You are treating selection as if it's an intelligent angent. It's not. Fitness is nothing more than a tautology. Whatever survives survives. Whatever reproduces reproduces. It's a passive process, thus it doesn't do anything other than what happens.
No, I'm treating selection as a multifaceted dynamic in a dynamic world. You're treating it as a dumbly reductive process.
It's not multifaceted or dynamic. It's 100% passive.
Let's do a thought experiment to eliminate your objection.
Take an operating system such as Windows. Copy the computer code using a copying device that is 99.9% accurate, but randomly changes a 1 to a 0 or visa versa, or randomly duplicates a string of sequences in the code.
For round 1 do this 100,000 separate times. Load each of the new 100,000 copies and pass those O.S.'s that boot onto the next round. Eliminate those that do no boot.

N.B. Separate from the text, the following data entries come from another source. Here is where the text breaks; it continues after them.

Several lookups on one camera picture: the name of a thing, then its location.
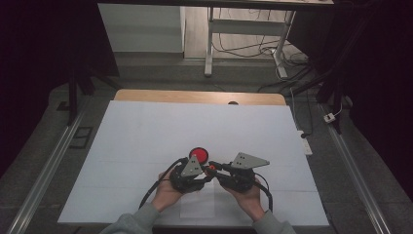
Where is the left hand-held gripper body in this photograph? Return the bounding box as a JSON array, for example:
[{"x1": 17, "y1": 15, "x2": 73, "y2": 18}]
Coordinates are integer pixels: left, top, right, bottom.
[{"x1": 169, "y1": 155, "x2": 208, "y2": 195}]

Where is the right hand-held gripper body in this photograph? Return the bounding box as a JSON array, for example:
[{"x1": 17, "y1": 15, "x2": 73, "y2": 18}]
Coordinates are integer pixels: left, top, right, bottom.
[{"x1": 220, "y1": 152, "x2": 271, "y2": 193}]

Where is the round red ink pad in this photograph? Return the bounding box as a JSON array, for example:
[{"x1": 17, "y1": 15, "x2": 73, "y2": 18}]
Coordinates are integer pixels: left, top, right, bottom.
[{"x1": 188, "y1": 146, "x2": 209, "y2": 164}]

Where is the white paper sheet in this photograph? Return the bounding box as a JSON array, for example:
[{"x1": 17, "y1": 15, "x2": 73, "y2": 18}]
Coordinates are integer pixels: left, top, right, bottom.
[{"x1": 179, "y1": 176, "x2": 216, "y2": 219}]

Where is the person's right hand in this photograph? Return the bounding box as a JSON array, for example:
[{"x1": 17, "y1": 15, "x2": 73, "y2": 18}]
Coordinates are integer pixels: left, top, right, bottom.
[{"x1": 223, "y1": 181, "x2": 262, "y2": 211}]

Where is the person's left hand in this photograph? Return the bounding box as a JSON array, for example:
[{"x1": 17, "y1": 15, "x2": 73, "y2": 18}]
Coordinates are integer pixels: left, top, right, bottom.
[{"x1": 151, "y1": 170, "x2": 188, "y2": 213}]

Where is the large white table cover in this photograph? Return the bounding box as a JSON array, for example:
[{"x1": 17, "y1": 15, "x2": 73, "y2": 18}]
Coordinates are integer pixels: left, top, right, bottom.
[{"x1": 57, "y1": 99, "x2": 329, "y2": 227}]

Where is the white power strip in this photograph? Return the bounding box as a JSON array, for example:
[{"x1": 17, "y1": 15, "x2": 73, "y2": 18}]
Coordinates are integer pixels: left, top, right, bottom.
[{"x1": 297, "y1": 130, "x2": 314, "y2": 156}]

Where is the black floor plate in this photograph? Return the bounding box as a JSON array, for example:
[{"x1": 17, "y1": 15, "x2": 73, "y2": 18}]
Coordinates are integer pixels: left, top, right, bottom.
[{"x1": 69, "y1": 126, "x2": 94, "y2": 150}]

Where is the black metal stand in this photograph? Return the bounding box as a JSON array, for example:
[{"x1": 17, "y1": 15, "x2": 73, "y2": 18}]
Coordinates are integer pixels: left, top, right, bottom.
[
  {"x1": 291, "y1": 13, "x2": 374, "y2": 135},
  {"x1": 66, "y1": 62, "x2": 123, "y2": 126}
]

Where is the white cabinet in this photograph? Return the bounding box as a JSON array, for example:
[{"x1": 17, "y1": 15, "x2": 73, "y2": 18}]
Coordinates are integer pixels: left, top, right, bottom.
[{"x1": 97, "y1": 3, "x2": 185, "y2": 54}]

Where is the dark curtain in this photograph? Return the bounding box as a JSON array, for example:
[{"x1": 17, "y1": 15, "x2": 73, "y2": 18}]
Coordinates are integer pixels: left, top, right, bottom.
[
  {"x1": 0, "y1": 0, "x2": 120, "y2": 176},
  {"x1": 286, "y1": 0, "x2": 413, "y2": 203}
]

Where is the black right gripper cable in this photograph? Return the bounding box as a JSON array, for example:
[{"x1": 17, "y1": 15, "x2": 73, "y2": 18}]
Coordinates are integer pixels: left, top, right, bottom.
[{"x1": 254, "y1": 176, "x2": 274, "y2": 213}]

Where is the aluminium floor rail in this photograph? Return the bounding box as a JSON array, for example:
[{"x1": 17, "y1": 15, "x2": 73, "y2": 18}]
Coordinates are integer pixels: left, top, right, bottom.
[
  {"x1": 6, "y1": 110, "x2": 86, "y2": 234},
  {"x1": 319, "y1": 103, "x2": 393, "y2": 234}
]

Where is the black floor cable tangle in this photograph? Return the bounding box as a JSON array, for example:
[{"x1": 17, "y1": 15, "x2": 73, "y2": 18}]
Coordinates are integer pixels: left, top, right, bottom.
[{"x1": 212, "y1": 8, "x2": 325, "y2": 94}]

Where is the white frame standing desk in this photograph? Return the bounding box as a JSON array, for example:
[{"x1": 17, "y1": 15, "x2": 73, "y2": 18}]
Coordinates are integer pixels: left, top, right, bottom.
[{"x1": 96, "y1": 0, "x2": 335, "y2": 79}]

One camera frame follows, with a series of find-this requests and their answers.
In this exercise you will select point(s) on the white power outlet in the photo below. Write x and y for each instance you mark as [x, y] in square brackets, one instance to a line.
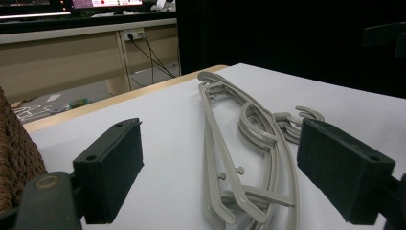
[134, 33]

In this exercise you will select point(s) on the green blue plastic bundle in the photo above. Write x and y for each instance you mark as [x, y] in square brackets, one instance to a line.
[78, 103]

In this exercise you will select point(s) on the brown wicker basket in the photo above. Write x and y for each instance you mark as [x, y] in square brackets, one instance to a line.
[16, 153]

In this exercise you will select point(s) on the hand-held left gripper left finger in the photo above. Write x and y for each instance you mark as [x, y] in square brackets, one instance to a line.
[108, 172]

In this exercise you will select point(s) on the beige wooden desk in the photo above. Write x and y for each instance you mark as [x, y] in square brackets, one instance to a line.
[63, 54]

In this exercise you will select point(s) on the black curtain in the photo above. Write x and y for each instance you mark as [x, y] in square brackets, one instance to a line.
[271, 38]

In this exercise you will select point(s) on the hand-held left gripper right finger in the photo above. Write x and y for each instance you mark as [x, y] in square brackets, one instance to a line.
[344, 172]

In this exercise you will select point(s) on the white paper sheet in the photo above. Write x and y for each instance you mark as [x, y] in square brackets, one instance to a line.
[53, 97]

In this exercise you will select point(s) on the computer monitor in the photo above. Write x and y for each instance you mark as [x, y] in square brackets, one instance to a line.
[105, 3]

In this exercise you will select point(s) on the white table sheet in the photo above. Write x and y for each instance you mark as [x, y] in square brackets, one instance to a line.
[166, 121]

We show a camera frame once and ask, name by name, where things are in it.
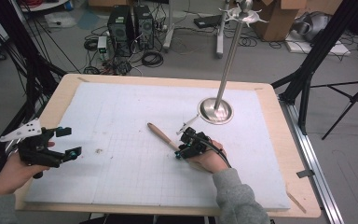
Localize black flat floor device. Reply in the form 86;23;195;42
193;14;224;29

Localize black floor cable coil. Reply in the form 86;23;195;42
141;50;165;68
238;33;259;49

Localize black computer tower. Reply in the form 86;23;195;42
107;5;135;58
133;5;155;50

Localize white-legged desk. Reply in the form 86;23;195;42
162;0;230;60

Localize grey round appliance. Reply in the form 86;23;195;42
292;11;332;43

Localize aluminium rail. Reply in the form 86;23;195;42
278;98;345;224

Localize white foam mat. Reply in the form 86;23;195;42
23;81;292;210

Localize white power adapter box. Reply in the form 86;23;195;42
97;35;108;61

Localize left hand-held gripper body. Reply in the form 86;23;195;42
0;119;68;180

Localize open cardboard box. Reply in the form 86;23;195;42
251;0;310;42

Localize white flat board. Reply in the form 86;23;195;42
284;31;352;57

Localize black metal frame column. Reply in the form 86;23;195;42
271;0;358;105
0;0;68;175

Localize black tripod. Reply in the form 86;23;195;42
310;74;358;141

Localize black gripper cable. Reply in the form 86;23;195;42
194;132;233;170

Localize person's left hand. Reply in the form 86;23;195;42
0;140;57;195

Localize black tape piece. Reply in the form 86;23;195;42
296;169;315;179

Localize wooden table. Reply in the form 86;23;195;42
13;73;322;218

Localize beige spatula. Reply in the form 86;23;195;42
146;121;207;173

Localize metal utensil stand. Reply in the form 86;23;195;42
198;0;269;126

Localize person's right hand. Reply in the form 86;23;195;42
186;139;231;175

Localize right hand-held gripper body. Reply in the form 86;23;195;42
176;114;214;157

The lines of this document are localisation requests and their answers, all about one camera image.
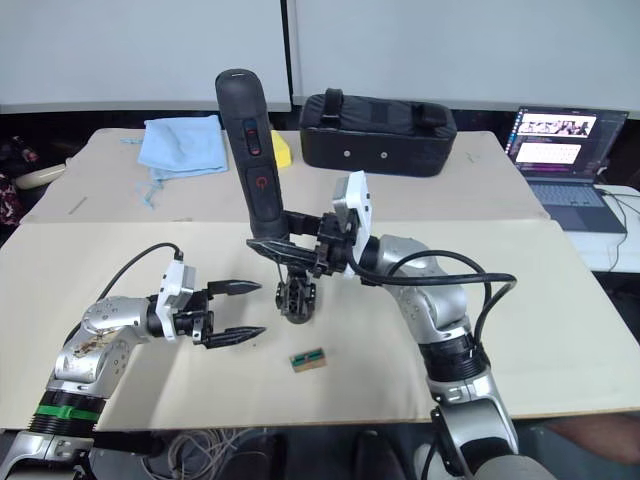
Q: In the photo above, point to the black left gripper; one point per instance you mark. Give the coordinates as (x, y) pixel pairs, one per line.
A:
(197, 312)

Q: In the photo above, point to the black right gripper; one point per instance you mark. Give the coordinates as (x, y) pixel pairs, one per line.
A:
(334, 245)

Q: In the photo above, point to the black gripper body workpiece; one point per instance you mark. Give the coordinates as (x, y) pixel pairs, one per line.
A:
(296, 300)

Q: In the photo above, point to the black electric screwdriver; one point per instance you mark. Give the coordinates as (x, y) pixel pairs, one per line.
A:
(250, 150)

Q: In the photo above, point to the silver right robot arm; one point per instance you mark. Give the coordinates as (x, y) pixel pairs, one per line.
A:
(440, 310)

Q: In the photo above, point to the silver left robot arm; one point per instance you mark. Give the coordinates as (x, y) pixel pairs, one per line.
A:
(100, 345)

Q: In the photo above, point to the small green screw box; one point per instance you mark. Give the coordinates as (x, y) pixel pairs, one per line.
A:
(308, 360)

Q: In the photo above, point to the yellow sponge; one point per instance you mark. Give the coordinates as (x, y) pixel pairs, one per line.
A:
(282, 150)

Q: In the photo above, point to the black fabric carrying case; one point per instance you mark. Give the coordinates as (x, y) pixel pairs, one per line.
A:
(375, 135)

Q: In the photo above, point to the red floral fabric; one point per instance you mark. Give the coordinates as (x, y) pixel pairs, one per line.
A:
(7, 197)

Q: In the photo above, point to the open grey laptop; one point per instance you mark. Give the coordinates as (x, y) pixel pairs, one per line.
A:
(560, 150)

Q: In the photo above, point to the white side table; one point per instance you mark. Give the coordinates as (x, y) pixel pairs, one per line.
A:
(605, 245)

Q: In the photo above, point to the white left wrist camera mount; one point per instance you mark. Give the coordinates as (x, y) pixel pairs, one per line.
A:
(172, 290)

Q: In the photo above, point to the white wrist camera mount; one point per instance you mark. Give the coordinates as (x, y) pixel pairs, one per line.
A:
(172, 290)
(359, 200)

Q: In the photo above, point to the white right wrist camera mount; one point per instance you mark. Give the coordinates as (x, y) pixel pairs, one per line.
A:
(359, 200)

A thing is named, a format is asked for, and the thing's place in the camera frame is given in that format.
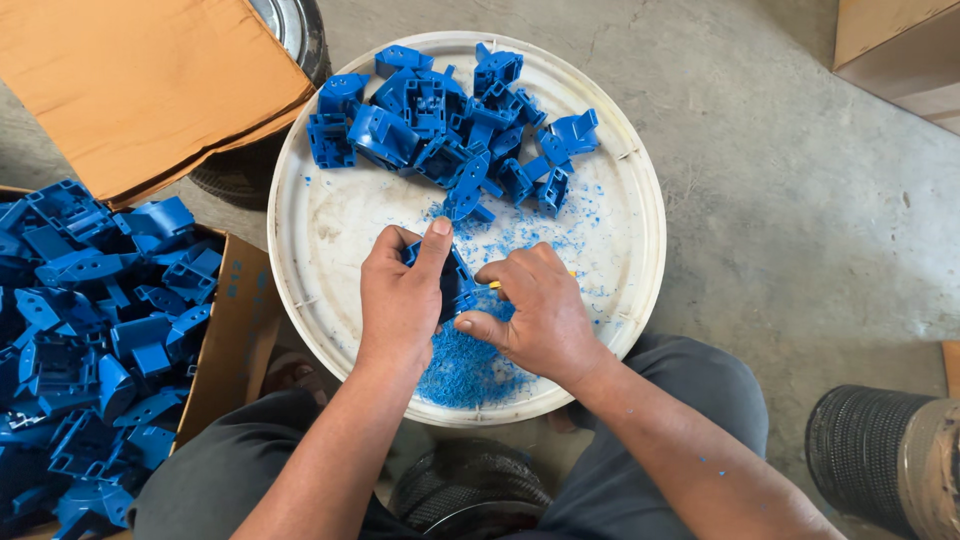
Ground person's right hand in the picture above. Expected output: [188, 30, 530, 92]
[453, 241, 610, 385]

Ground person's left hand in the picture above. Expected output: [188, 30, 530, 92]
[357, 216, 456, 373]

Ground blue plastic housing part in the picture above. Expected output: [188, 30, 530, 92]
[401, 240, 481, 325]

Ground yellow-handled trimming knife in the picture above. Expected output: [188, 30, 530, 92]
[486, 270, 579, 291]

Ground heap of blue plastic shavings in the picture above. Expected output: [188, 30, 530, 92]
[414, 291, 538, 411]

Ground white round plastic lid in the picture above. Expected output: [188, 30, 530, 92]
[267, 30, 668, 429]

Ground person's foot in brown sandal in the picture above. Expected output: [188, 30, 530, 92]
[260, 351, 332, 411]

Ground person's grey trousers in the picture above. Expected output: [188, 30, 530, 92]
[126, 333, 771, 540]

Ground black ribbed drum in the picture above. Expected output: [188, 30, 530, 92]
[387, 438, 554, 540]

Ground pile of blue plastic parts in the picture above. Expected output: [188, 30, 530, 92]
[305, 42, 602, 225]

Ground black tyre with metal rim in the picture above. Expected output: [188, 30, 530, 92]
[187, 0, 333, 212]

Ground large heap of blue parts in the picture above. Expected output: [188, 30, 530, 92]
[0, 178, 225, 540]

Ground black ribbed cylinder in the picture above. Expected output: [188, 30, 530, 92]
[804, 384, 960, 540]

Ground brown cardboard carton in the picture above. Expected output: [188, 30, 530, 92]
[0, 0, 317, 540]

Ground closed brown cardboard box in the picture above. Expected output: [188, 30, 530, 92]
[832, 0, 960, 138]

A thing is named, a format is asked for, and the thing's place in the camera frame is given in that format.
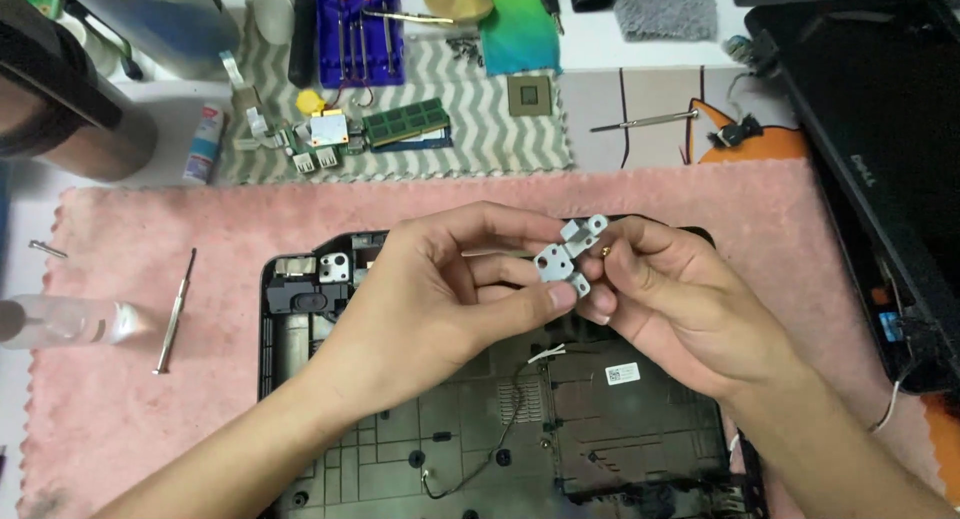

Repeat this on each new successfully booting copy 100,000 new times, thus creating the 2nd generation of copies. Eliminate those copies that won't boot, and pass those that do on to the 3rd iteration.
How many generations and multiples of hundreds of thousands of copies will it take for 1, JUST 1, of those bootable operating systems to develop 1 new functioning application that wasn't there in the original operating system.
There is no need to worry about selection in this case since every single copy and iteration can be examined into perpetuity.